Problem
Give back the entire listing below, unaltered.

Stored data

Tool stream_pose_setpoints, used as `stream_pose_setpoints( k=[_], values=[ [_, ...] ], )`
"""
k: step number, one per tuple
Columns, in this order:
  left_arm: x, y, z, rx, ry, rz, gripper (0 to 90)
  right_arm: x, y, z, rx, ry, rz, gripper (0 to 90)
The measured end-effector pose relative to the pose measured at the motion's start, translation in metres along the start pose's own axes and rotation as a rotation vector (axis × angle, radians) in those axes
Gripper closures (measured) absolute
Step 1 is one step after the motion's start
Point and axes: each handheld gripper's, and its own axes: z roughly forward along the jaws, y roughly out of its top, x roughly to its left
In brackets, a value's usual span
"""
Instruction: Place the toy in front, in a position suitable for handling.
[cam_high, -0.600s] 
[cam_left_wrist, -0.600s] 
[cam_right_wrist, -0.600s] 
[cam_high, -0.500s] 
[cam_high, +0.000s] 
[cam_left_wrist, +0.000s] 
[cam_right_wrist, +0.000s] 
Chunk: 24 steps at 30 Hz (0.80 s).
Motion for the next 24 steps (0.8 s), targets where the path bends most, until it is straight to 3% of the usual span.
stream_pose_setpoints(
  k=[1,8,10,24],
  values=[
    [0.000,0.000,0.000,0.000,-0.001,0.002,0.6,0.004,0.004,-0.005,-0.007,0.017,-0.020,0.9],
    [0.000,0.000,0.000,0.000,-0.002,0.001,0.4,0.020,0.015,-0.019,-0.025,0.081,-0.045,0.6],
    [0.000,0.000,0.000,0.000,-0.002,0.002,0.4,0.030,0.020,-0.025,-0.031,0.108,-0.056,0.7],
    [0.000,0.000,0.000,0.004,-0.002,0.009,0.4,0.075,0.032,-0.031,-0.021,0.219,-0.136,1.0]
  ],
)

Expected output
Tool stream_pose_setpoints, used as `stream_pose_setpoints( k=[_], values=[ [_, ...] ], )`
"""
k: step number, one per tuple
Columns, in this order:
  left_arm: x, y, z, rx, ry, rz, gripper (0 to 90)
  right_arm: x, y, z, rx, ry, rz, gripper (0 to 90)
The measured end-effector pose relative to the pose measured at the motion's start, translation in metres along the start pose's own axes and rotation as a rotation vector (axis × angle, radians) in those axes
Gripper closures (measured) absolute
Step 1 is one step after the motion's start
Point and axes: each handheld gripper's, and its own axes: z roughly forward along the jaws, y roughly out of its top, x roughly to its left
In brackets, a value's usual span
"""
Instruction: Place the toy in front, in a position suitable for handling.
[cam_high, -0.600s] 
[cam_left_wrist, -0.600s] 
[cam_right_wrist, -0.600s] 
[cam_high, -0.500s] 
[cam_high, +0.000s] 
[cam_left_wrist, +0.000s] 
[cam_right_wrist, +0.000s] 
Chunk: 24 steps at 30 Hz (0.80 s).
Motion for the next 24 steps (0.8 s), targets where the path bends most, until it is straight to 3% of the usual span.
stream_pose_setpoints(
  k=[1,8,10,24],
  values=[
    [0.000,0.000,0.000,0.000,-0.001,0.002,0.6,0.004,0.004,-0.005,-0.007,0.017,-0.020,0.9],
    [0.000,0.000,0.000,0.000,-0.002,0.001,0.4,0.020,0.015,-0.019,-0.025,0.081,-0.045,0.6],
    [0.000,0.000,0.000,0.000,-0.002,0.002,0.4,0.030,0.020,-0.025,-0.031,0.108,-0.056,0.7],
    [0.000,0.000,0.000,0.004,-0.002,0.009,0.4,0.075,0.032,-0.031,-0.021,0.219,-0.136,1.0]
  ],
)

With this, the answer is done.